Затем ко мне в комнату пришла бабушка. Она выпроводила тетю Марту и села рядом со мной. Бабушка сказала, что если я согласен жить у старухи, то, конечно же, всегда могу снова переехать в свою бывшую комнату, что эта комната навсегда останется моей и что никто и никогда не посмеет у меня ее отобрать. Бабушка тоже обняла и поцеловала меня и сказала, что мы оба должны изо всех сил постараться окружить Дэна любовью и заботой.
Следующим пришел Дэн и тоже сел ко мне на кровать. Он напомнил, что усыновил меня по всем правилам и что, хотя для всех в Грейвсенде я по-прежнему Джонни Уилрайт, в школе я могу с равным правом зваться Джонни Нидэмом: это означает, что, когда придет время, я могу, как того хотела моя мама, поступить в Грейвсендскую академию – на правах ребенка преподавателя, как если бы я был родным сыном Дэна. Еще Дэн сказал, что в любом случае считает меня своим сыном и что до тех пор, пока я не закончу Академию, он не станет менять работу. Он не обидится, если я решу, что в доме 80 на Центральной мне удобнее, чем в общежитской квартире, но все же ему будет приятно, если я останусь жить вместе с ним, хотя там, конечно, не так просторно и весело. А может быть, мне понравится иногда ночевать там, а иногда на Центральной улице – смотря по настроению.
Я ответил, что, по-моему, это было бы здорово, и попросил его объяснить тете Марте – так, чтобы она не обиделась, – что я привык к Грейвсенду и не хочу переезжать «на север». Честно говоря, при одной мысли о том, чтобы поселиться вместе со своими двоюродными братьями и сестрой, мне становилось плохо; к тому же я был убежден, что у Истмэнов меня станут одолевать грешные помыслы насчет противоестественного сближения с Хестер (этого я передавать тете Марте не просил).
Когда неожиданно умирает любимый человек, ты теряешь его не сразу.

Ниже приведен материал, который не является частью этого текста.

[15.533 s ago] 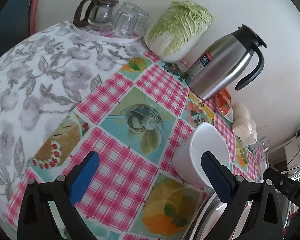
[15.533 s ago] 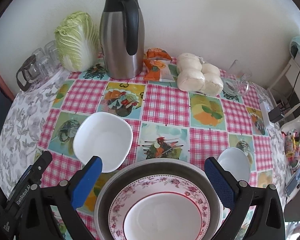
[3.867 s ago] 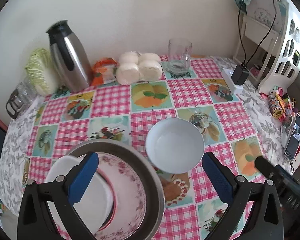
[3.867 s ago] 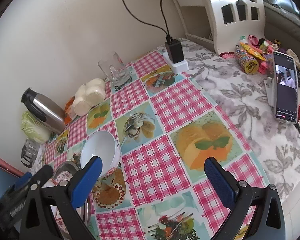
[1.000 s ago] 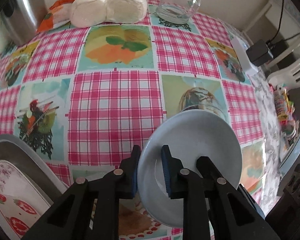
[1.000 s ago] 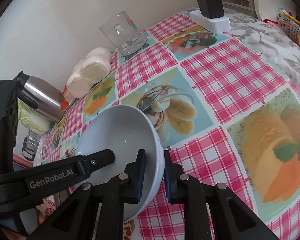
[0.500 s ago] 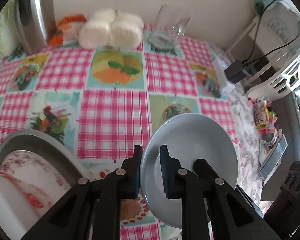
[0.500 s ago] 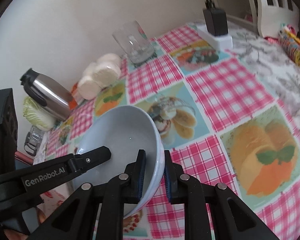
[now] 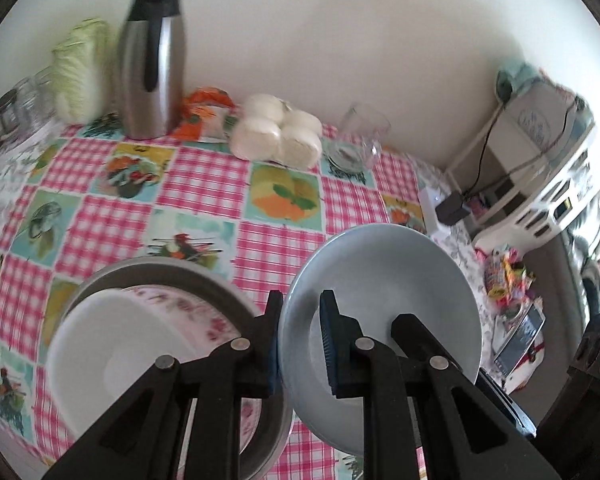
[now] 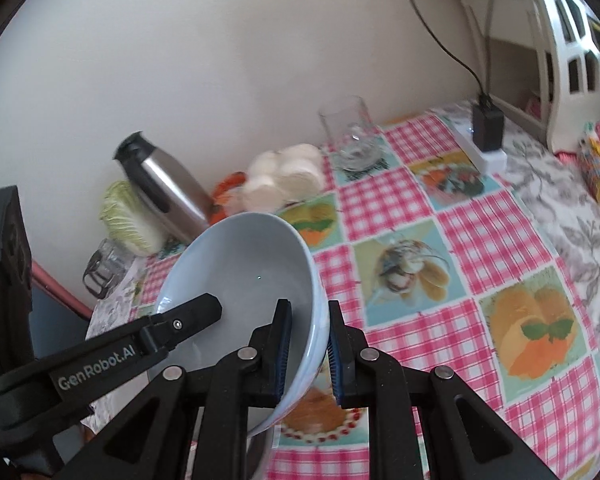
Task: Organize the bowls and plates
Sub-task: 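Lift the pale round bowl with both grippers and carry it over the tray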
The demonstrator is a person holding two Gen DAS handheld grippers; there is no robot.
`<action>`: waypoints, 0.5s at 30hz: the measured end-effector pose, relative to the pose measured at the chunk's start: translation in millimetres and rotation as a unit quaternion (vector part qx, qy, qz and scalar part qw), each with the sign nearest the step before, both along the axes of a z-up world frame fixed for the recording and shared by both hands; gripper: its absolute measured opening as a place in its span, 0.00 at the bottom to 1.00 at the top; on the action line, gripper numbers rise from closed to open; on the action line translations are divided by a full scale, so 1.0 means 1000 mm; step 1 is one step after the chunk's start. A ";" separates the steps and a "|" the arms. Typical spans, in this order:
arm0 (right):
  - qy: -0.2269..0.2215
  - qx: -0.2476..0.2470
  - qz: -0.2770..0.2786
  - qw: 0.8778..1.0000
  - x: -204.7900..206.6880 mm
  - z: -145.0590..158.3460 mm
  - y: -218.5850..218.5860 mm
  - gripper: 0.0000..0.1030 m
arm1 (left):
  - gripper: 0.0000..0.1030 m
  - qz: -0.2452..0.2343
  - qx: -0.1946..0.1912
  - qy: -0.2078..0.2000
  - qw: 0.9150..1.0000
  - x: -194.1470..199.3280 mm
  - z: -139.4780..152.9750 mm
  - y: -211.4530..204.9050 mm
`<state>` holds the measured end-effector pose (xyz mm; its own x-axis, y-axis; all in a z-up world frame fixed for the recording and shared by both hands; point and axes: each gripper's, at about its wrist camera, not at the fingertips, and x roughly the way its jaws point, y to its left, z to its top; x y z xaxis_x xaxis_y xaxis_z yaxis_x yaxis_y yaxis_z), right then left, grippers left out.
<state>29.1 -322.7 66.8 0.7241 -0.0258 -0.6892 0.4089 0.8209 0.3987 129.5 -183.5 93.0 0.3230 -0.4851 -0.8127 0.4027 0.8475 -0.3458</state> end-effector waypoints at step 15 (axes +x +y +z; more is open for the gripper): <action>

Это происходит постепенно, шаг за шагом, на протяжении долгого времени, – так перестают приходить письма, – вот улетучился знакомый запах из подушек, а потом из одежного шкафа и ящиков. Постепенно ты накапливаешь в сознании какие-то исчезающие частички этого человека; а потом наступает день, когда замечаешь: исчезло что-то особое, и охватывает щемящее чувство, что этого человека больше нет и никогда не будет; а потом приходит еще день, и оказывается, что исчезло что-то еще…
Вечером после похорон я по-особому ощутил, что мамы больше нет, когда Дэну пришло время возвращаться в общежитие. Я понимал, что у него есть из чего выбирать: он мог вернуться в свою преподавательскую квартиру один, или я мог предложить ему пойти вместе с ним, или он мог остаться в бабушкином доме на Центральной улице; он даже мог спать в моей комнате на другой кровати, ведь я уже сказал бабушке, что не хочу, чтобы в ту ночь ее занял Ной или Саймон. Но, прикинув все варианты, я тут же понял, что каждый из них по-своему нехорош. Я понял: хорошего варианта больше нет, где бы отныне Дэн ни спал; теперь я обречен на тоскливые мысли – как он там один, а когда мы с ним вместе – на ощущение пустоты рядом с нами.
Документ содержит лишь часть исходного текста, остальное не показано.